I would like to examine three terms in the New Testament which communicate some of the scriptural vision of Christians’ relationships with each other. These are terms used to describe Christians: the word brother; the word koinonia, usually translated “fellowship”; and the phrase the body of Christ.

Brothers and sisters
The most common term for Christians in the New Testament is brothers. We might translate this “brothers and sisters in the Lord”. Brothers was the term Christians used to refer to each other.

The love Christians are to have for each other flows from this relationship and bears its special mark. “Having purified your souls by your obedience to the truth for a sincere love of the brethren, love one another earnestly from the heart” (1 Peter 1:22). “Let brotherly love continue,” we read in Hebrews 13:1. A particular Greek word, philadelphia, is used in such places to mean “brotherly love”.

Scripture is talking about a special kind of love that exists among us because we are brothers and sisters in the Lord. But in our own culture and language we have lost much of the underlying scriptural concept of brothers and sisters. On the one hand, the words brother and sister refer to children of the same parents. On the other hand, the words are used to refer to some vague kinship among all men, as in the slogan “the brotherhood of man and the fatherhood of God.” Not all brothers

Scripture, of course, uses brother and sister to refer to children of the same parents. However, Scripture never uses the term brother to refer to all mankind. It consistently uses brother precisely to describe situations in which there is a definite relationship among a group of people. In the New Testament, this relationship is the brotherhood of Christians; we are brothers and sisters because we are joined to one another in Christ. Non-Christians are “outsiders”. For example, Paul writes, “Conduct yourselves wisely toward outsiders, making the most of the time” (Colossians 4:5).
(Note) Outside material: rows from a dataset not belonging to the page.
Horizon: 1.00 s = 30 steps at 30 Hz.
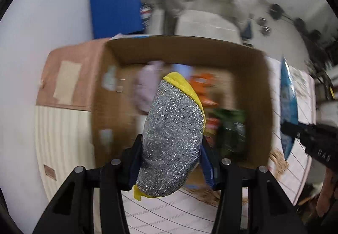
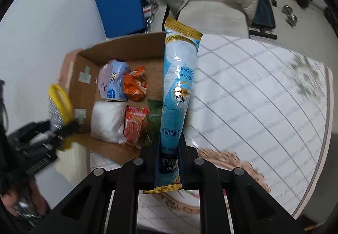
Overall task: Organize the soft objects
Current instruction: 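Place the sponge and blue tube packet into the box and release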
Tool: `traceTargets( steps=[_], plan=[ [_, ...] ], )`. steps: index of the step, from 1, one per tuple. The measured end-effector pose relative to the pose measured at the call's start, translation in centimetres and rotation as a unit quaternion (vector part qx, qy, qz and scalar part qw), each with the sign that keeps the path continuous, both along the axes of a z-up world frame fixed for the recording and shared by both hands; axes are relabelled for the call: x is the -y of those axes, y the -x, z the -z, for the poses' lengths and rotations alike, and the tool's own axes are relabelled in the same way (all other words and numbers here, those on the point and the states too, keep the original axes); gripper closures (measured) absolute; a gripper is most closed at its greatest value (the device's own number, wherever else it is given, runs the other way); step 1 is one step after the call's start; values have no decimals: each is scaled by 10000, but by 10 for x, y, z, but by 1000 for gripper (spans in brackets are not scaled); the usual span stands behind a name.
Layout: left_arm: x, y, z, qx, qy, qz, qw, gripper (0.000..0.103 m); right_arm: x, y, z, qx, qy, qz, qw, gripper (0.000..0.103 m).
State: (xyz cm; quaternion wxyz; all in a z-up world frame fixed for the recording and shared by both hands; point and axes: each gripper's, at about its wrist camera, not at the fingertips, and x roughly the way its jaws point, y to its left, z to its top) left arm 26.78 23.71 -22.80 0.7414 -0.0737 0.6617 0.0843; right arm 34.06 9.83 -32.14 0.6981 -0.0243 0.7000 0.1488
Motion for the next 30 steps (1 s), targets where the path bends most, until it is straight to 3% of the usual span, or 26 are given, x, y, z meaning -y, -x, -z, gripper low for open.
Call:
traceTargets(
  steps=[3, 7, 14, 18, 20, 21, 22, 23, 26, 30],
  plan=[
    [-38, -12, 25, -282, 58, -261, 9992, 57, -25, -20, 34, -191, 437, -123, 9988, 87],
    [-58, -25, 58, -659, 195, -359, 9970, 57, -34, -39, 73, -432, 781, -78, 9960, 87],
    [-67, -30, 92, -1042, 257, -411, 9934, 57, -36, -54, 109, -667, 1124, -131, 9913, 87],
    [-72, -32, 108, -1269, 364, -439, 9903, 51, -41, -57, 124, -815, 1484, -322, 9850, 86],
    [-74, -33, 113, -1370, 507, -501, 9880, 50, -43, -60, 125, -791, 1543, -337, 9843, 61],
    [-76, -33, 113, -1367, 552, -524, 9877, 44, -45, -61, 123, -776, 1502, -320, 9851, 54],
    [-76, -34, 112, -1314, 553, -522, 9884, 35, -46, -60, 120, -769, 1467, -318, 9857, 38],
    [-77, -34, 110, -1271, 527, -509, 9892, 32, -48, -60, 117, -759, 1383, -329, 9869, 30],
    [-79, -33, 102, -1147, 494, -495, 9909, 30, -54, -58, 108, -679, 1387, -366, 9873, 20],
    [-77, -29, 84, -934, 540, -532, 9927, 15, -48, -56, 98, -620, 1275, -216, 9897, 7]
  ],
)
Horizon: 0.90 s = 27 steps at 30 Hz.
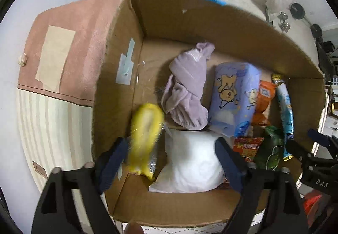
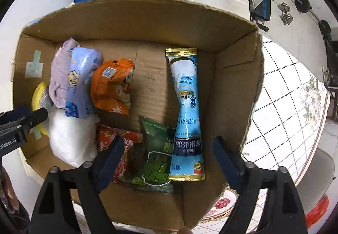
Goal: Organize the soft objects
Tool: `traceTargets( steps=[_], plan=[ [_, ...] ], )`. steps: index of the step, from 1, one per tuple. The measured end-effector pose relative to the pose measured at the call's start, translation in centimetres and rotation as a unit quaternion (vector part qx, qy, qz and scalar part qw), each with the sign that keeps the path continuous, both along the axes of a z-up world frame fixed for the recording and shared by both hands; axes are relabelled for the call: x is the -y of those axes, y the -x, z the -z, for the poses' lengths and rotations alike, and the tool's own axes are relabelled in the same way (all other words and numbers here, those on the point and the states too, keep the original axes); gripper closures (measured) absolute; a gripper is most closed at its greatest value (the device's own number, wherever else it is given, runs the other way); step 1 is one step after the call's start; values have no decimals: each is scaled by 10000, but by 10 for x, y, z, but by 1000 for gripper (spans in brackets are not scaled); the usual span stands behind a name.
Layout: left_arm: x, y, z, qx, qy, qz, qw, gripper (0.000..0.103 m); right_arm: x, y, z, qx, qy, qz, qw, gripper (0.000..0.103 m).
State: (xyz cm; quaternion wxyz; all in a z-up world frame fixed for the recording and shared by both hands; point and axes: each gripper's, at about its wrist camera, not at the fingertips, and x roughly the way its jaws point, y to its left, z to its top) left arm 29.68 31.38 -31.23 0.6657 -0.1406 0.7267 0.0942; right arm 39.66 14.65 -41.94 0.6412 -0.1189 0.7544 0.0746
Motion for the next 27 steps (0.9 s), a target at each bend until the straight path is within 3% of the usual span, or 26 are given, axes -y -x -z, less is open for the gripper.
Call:
traceTargets(
  steps=[2, 4, 9, 16, 23, 27],
  plan=[
    [1, 4, -9, 113, 7, -18, 9999, 14, 6, 5, -6, 40, -83, 122, 9999, 0],
    [4, 9, -20, 251, -81, -16, 9997, 2, 12, 12, -12, 120, -95, 181, 9997, 0],
    [19, 29, -44, 555, -170, 36, 9983, 2, 11, 41, -22, 356, -133, 337, 9987, 0],
    [49, 50, -49, 782, -309, 282, 9961, 2, 21, 81, -46, 706, -198, 563, 9957, 0],
    [67, 60, -60, 888, -318, 375, 9948, 2, 29, 98, -57, 828, -297, 743, 9933, 0],
    [77, 67, -85, 1197, -461, 441, 9908, 2, 33, 104, -75, 1049, -319, 712, 9914, 0]
  ],
)
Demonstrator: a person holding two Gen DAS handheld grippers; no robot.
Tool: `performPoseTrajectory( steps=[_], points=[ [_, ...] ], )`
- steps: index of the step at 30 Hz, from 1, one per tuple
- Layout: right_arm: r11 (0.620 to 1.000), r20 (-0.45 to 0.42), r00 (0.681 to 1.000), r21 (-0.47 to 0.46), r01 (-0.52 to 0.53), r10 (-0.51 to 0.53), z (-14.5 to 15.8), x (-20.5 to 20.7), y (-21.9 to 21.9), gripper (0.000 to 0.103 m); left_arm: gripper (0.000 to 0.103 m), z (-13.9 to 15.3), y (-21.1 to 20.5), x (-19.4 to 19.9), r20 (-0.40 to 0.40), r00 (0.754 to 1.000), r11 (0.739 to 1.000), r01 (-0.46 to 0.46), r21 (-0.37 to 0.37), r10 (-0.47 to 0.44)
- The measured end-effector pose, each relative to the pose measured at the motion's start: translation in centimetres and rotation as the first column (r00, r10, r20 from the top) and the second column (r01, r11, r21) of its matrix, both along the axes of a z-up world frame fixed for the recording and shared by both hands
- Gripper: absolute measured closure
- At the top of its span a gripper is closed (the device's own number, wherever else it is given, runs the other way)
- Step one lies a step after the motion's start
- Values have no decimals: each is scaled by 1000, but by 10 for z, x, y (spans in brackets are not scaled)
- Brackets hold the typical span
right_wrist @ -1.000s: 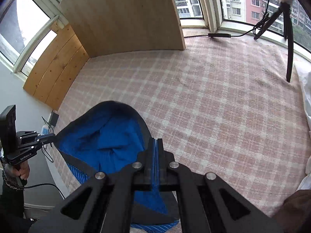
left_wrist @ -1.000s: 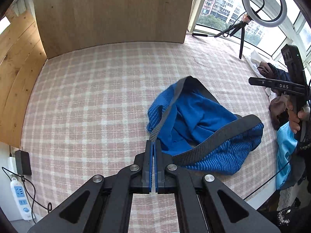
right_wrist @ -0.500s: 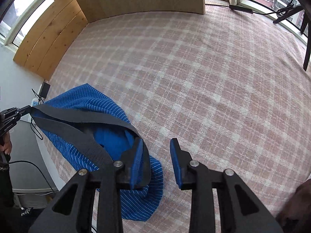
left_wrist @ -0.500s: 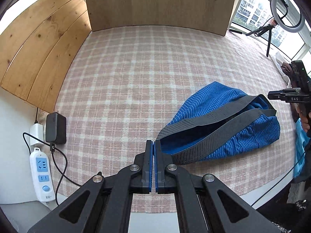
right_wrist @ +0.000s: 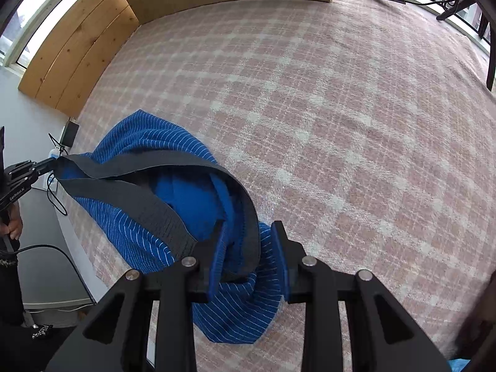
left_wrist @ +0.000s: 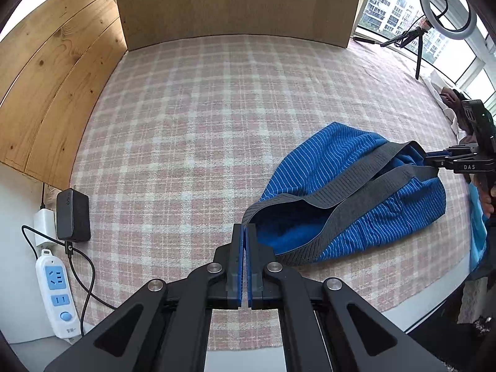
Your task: Fold clothes
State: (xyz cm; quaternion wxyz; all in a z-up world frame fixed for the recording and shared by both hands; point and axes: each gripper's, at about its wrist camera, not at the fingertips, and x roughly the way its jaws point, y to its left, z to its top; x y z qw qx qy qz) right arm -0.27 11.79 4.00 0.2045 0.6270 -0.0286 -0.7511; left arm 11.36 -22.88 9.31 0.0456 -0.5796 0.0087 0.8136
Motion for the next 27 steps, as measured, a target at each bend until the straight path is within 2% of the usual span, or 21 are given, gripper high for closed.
performPoseTrajectory(
  steps=[1, 2, 3, 5, 7, 10, 13, 14, 15, 17, 18, 21, 23, 25, 27],
  points=[
    [1000, -7, 1000, 1, 2, -2, 0, 1, 0, 76, 102, 1, 2, -2, -3, 1000, 1000, 4, 0, -4],
    [1000, -14, 1000, 2, 5, -5, 0, 3, 0, 91, 102, 2, 4, -4, -6, 1000, 1000, 9, 0, -9],
    [1000, -22, 1000, 2, 7, -7, 0, 4, 0, 100, 102, 5, 4, -5, -13, 1000, 1000, 10, 7, -10],
    [997, -58, 997, -63, 46, -49, 14, 6, 11, 101, 102, 14, 3, -7, -35, 999, 1000, 9, 23, -8],
    [988, -120, 986, -115, 104, -117, 43, 6, 28, 101, 102, 37, -1, -13, -81, 997, 999, 14, 33, -11],
    [963, -236, 943, -188, 195, -237, 103, -1, 56, 102, 102, 83, -5, -25, -182, 983, 1000, 25, 20, -21],
    [953, -318, 911, -234, 193, -263, 163, -3, 72, 102, 102, 122, -1, -34, -261, 963, 998, 55, -18, -58],
    [957, -305, 920, -228, 181, -247, 170, -6, 69, 100, 102, 128, 1, -35, -274, 959, 997, 68, -33, -75],
    [964, -286, 933, -209, 163, -219, 168, -7, 65, 97, 102, 128, 3, -34, -274, 958, 996, 79, -44, -88],
    [978, -259, 950, -154, 139, -176, 155, -5, 53, 79, 102, 123, 5, -33, -264, 959, 994, 91, -65, -105],
    [984, -238, 959, -123, 130, -157, 142, -2, 46, 78, 102, 116, 4, -32, -252, 962, 993, 90, -72, -105],
    [989, -111, 990, -128, 77, -92, 81, 6, 20, 78, 102, 92, -5, -29, -198, 978, 997, 63, -54, -72],
    [994, -52, 996, -84, 71, -75, 44, 5, 3, 78, 102, 83, -13, -26, -173, 984, 998, 41, -43, -47],
    [996, -38, 997, -51, 70, -72, 21, 0, -7, 78, 102, 76, -17, -23, -158, 987, 999, 28, -45, -35],
    [990, -14, 995, -95, 102, -103, 9, -7, -7, 78, 102, 71, -21, -21, -147, 989, 999, 17, -48, -24]
  ],
)
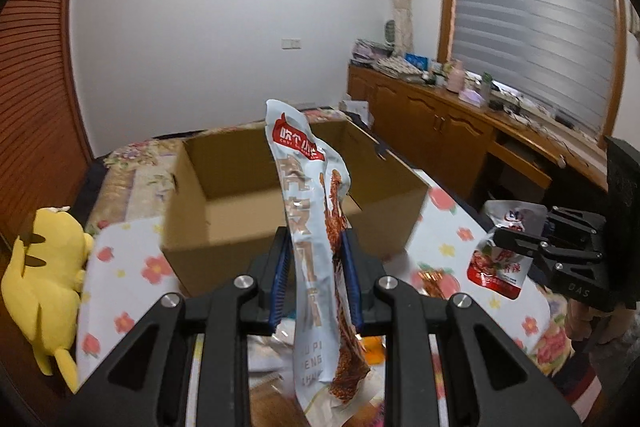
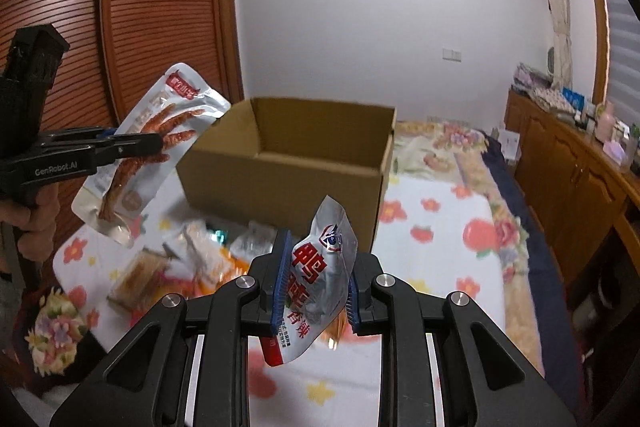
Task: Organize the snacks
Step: 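Lift both held bags and carry them over the open cardboard box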
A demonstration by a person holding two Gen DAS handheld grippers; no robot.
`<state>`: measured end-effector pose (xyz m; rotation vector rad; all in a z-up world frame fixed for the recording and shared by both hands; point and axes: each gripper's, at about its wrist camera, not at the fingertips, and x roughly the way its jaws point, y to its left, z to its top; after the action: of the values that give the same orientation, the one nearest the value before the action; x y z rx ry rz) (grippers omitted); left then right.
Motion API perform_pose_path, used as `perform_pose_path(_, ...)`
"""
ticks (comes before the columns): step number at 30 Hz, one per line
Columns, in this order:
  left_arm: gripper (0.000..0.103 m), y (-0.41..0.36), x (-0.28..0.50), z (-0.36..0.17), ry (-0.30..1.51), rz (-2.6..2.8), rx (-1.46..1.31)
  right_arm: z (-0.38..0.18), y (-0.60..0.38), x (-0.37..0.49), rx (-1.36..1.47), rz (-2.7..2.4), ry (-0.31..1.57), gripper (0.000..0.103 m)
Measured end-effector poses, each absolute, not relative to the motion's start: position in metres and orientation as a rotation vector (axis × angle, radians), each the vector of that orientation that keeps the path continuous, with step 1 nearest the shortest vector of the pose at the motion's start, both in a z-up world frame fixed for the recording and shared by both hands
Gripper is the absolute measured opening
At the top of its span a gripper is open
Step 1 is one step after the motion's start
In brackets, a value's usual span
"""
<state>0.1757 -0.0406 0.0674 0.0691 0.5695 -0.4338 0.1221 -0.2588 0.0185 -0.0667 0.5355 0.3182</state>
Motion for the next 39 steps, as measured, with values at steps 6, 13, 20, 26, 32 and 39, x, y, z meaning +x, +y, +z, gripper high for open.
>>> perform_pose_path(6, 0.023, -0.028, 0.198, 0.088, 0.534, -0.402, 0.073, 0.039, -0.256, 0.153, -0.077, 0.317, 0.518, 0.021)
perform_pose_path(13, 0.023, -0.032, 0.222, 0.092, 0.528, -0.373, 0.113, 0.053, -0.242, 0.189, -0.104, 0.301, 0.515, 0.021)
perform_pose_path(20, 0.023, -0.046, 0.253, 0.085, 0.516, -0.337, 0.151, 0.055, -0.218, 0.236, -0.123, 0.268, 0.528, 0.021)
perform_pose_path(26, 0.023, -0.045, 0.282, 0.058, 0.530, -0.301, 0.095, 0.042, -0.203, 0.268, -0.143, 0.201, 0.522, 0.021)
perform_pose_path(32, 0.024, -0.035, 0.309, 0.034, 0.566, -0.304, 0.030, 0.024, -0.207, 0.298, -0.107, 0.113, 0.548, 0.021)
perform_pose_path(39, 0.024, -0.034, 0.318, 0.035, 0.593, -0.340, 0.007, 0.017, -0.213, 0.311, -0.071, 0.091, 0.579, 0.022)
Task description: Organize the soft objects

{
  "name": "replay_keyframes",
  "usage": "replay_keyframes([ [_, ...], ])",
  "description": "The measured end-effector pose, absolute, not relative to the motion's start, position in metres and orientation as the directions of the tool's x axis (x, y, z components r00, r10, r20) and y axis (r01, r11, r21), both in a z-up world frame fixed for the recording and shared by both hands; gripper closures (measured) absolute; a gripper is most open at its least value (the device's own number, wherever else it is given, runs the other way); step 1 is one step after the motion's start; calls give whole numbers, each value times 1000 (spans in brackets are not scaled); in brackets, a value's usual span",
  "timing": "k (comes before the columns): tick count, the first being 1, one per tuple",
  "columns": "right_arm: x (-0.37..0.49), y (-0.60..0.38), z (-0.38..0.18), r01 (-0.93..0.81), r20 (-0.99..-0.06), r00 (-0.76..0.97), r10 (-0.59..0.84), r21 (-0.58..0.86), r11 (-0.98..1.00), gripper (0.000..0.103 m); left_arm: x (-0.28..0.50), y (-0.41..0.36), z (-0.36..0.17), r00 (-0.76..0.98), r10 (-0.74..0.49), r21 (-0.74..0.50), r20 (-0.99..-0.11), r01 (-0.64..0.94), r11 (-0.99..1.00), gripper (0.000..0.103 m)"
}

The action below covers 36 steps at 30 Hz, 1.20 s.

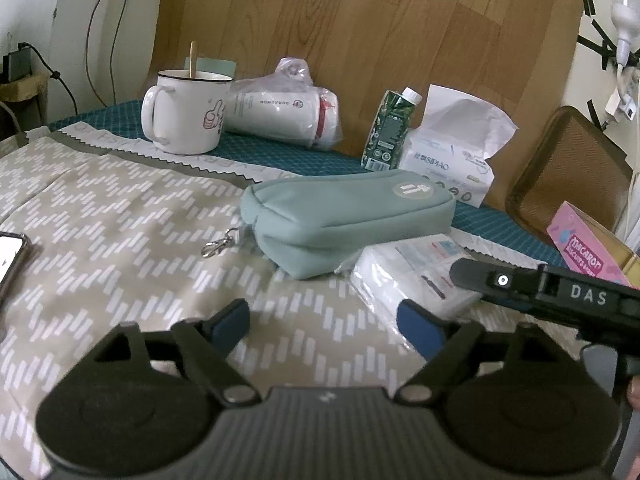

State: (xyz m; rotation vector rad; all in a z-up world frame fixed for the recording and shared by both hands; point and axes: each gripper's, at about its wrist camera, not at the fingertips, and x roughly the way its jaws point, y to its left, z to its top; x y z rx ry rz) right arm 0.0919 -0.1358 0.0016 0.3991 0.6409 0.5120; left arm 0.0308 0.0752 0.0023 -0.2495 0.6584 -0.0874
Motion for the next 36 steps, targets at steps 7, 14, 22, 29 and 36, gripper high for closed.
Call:
replay_keyframes([
  [7,87,-132,4,-358,-438,705,558,459,813,35,32,75,1,785,-153,-257,-600,-8,966,1],
  [14,85,-135,4,-365,-418,717,558,457,811,35,33,77,1,790,-156,-273,-593,-15,962,0],
  [22,84,-136,4,-366,-412,720,558,458,810,35,34,75,1,790,-136,-256,-597,-27,966,0],
  [29,83,-137,4,-368,-407,722,560,459,809,34,35,73,1,788,-124,-239,-602,-30,971,0],
  [36,83,-137,4,-366,-406,724,558,460,809,34,36,73,1,789,-125,-241,-602,-30,970,0],
])
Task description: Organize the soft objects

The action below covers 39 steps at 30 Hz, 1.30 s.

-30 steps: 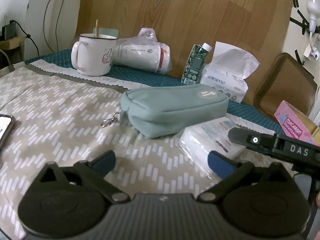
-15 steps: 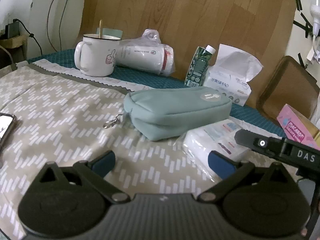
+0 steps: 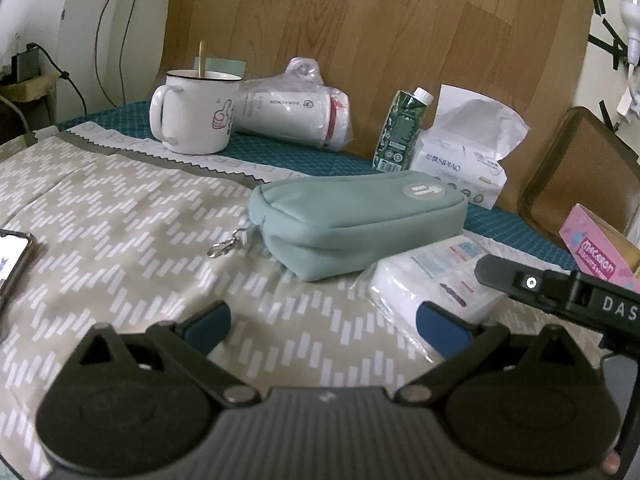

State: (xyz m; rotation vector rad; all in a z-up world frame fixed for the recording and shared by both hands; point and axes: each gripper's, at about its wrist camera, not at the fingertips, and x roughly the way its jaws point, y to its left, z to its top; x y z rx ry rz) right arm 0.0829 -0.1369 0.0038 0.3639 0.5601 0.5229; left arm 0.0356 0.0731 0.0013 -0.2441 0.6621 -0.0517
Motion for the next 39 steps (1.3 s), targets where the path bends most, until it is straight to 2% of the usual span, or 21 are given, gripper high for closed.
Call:
replay_keyframes([
  [5,82,-139,4,-368,-399,722,566,471,802,34,34,76,4,779,-132,-246,-612,-30,969,0],
  [9,83,-139,3,-362,-405,717,567,479,800,34,26,90,2,815,-139,-342,-563,-77,936,0],
  [14,88,-137,1,-360,-442,685,578,484,797,34,25,87,4,804,-146,-304,-577,-45,952,0],
  [18,86,-128,2,-411,-455,644,615,472,780,54,29,76,5,777,-194,-303,-598,5,953,3],
  [20,75,-128,2,-423,-448,639,625,474,772,59,30,71,6,766,-253,-335,-591,51,941,19],
  [21,67,-130,2,-421,-448,637,628,481,769,61,30,67,7,747,-315,-372,-586,98,923,31],
  [22,56,-133,2,-421,-448,637,627,480,770,66,31,63,7,717,-386,-414,-581,149,898,32],
  [30,-29,-210,6,-281,-448,768,457,405,870,68,19,-9,6,552,-617,-472,-561,399,786,32],
  [32,-52,-227,6,-240,-444,804,395,365,899,68,14,-34,6,505,-659,-469,-557,463,752,31],
  [35,-75,-246,5,-186,-423,846,324,335,924,62,10,-63,6,446,-701,-461,-556,537,707,25],
  [37,-82,-253,3,-177,-414,860,298,305,936,42,8,-72,11,431,-705,-445,-562,561,698,15],
  [39,-86,-259,3,-192,-405,866,294,273,943,33,5,-69,20,465,-689,-410,-556,568,714,11],
])
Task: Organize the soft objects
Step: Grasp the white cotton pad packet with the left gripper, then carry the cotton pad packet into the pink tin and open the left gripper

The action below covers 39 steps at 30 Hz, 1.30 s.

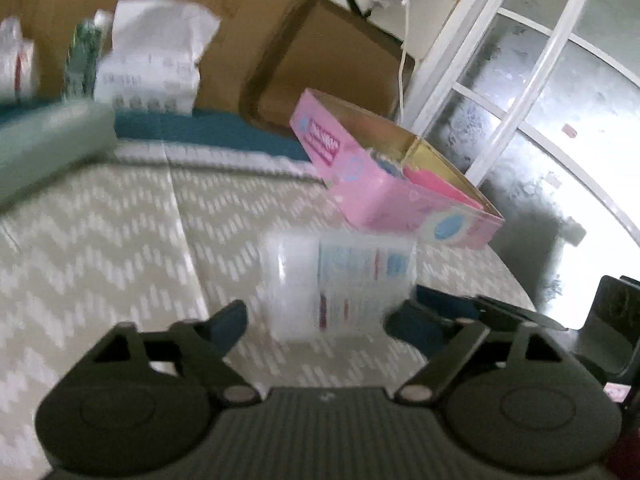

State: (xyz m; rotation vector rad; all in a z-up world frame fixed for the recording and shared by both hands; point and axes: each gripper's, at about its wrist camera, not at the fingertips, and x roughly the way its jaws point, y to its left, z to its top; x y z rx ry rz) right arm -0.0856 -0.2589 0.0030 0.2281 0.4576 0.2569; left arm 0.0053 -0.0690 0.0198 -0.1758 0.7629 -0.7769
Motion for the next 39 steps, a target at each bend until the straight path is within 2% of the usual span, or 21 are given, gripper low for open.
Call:
replay_keyframes([
  [1,-85,-259,3,-203,-402,867,295,256,945,29,4,-63,24,486,-681,-398,-548,565,723,11],
  [3,-82,-256,2,-239,-410,860,303,202,950,25,5,-47,31,514,-669,-402,-537,541,739,12],
  [6,-79,-252,-2,-299,-426,846,323,122,946,21,16,-33,31,510,-653,-442,-559,483,756,21],
  [9,-70,-244,-6,-340,-446,831,333,67,938,20,21,-38,28,473,-664,-468,-579,475,746,26],
  [12,-64,-239,-10,-334,-478,827,298,9,942,20,21,-61,28,450,-668,-437,-593,517,736,27],
  [14,-64,-244,-13,-324,-488,825,286,8,946,20,23,-81,26,435,-667,-415,-605,543,730,32],
  [15,-62,-247,-15,-318,-497,819,288,27,948,24,26,-89,23,421,-666,-409,-616,551,727,44],
  [16,-60,-251,-17,-315,-508,808,299,58,947,40,32,-98,18,391,-665,-412,-636,556,722,52],
  [18,-59,-256,-16,-263,-500,827,256,58,963,49,35,-109,14,377,-658,-415,-652,549,725,52],
  [24,-70,-307,27,-120,-272,953,135,71,990,49,44,-160,81,426,-728,-347,-537,675,651,49],
  [27,-61,-338,39,-10,-216,976,21,54,998,49,55,-211,108,431,-765,-301,-478,738,604,47],
  [29,-48,-364,38,77,-215,974,-64,53,996,48,66,-249,115,432,-780,-279,-454,762,585,45],
  [30,-39,-375,35,122,-229,968,-107,54,991,48,72,-266,115,436,-781,-276,-447,764,584,35],
  [31,-27,-387,31,171,-251,956,-153,49,984,47,78,-285,113,448,-775,-266,-446,760,593,20],
  [32,-16,-398,27,219,-281,938,-201,31,975,45,84,-302,109,474,-755,-247,-452,747,617,17],
  [33,-4,-408,22,273,-309,916,-257,9,962,40,89,-313,104,511,-727,-224,-459,725,651,16],
  [34,6,-418,16,326,-345,886,-310,-12,945,39,93,-321,98,543,-695,-207,-470,698,685,17],
  [36,7,-433,9,364,-386,861,-330,16,931,39,100,-320,87,552,-660,-229,-509,653,722,18],
  [39,-16,-435,7,355,-325,892,-314,75,932,34,99,-294,79,543,-668,-278,-508,631,724,18],
])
Scripture teaches that we should love and serve all men. “Love your enemies and pray for those who persecute you, so that you may be sons of your Father who is in heaven; for he makes his sun rise on the evil and on the good, and sends rain on the just and on the unjust” (Matthew 5:44-45). We are to love our enemies because God loves them and because God wants Christians to be like him. But we are not told to love them because they are our brothers.

Essentially, community is a type of relationship, rather than a particular structure

In the early church
The early Christians understood that their faith gave them a distinctive identity which they shared with all other Christians. They saw their relationship as Christians as a relationship among members of a family; they were “born of the Spirit” (John 3:8) – the same spiritual blood flowed in them.

Everything was affected by the early Christians' unity in Christ. Oneness with brothers and sisters in the Lord was more important than relationships with fellow countrymen, with members of the same social class, with political allies, even with members of the same family. This was the meaning of the rebuke which Jesus spoke when informed that his blood relatives had come to visit him (Matthew 12:48-50).

The Jewish background
The early Christians recognized one another as brothers and sisters in the Lord. Before them, the Jews also had understood themselves as brothers. Among the Jews, brother meant not only “blood brother”, it also meant the relationship all Jews had with one another because they were members of the Jewish people.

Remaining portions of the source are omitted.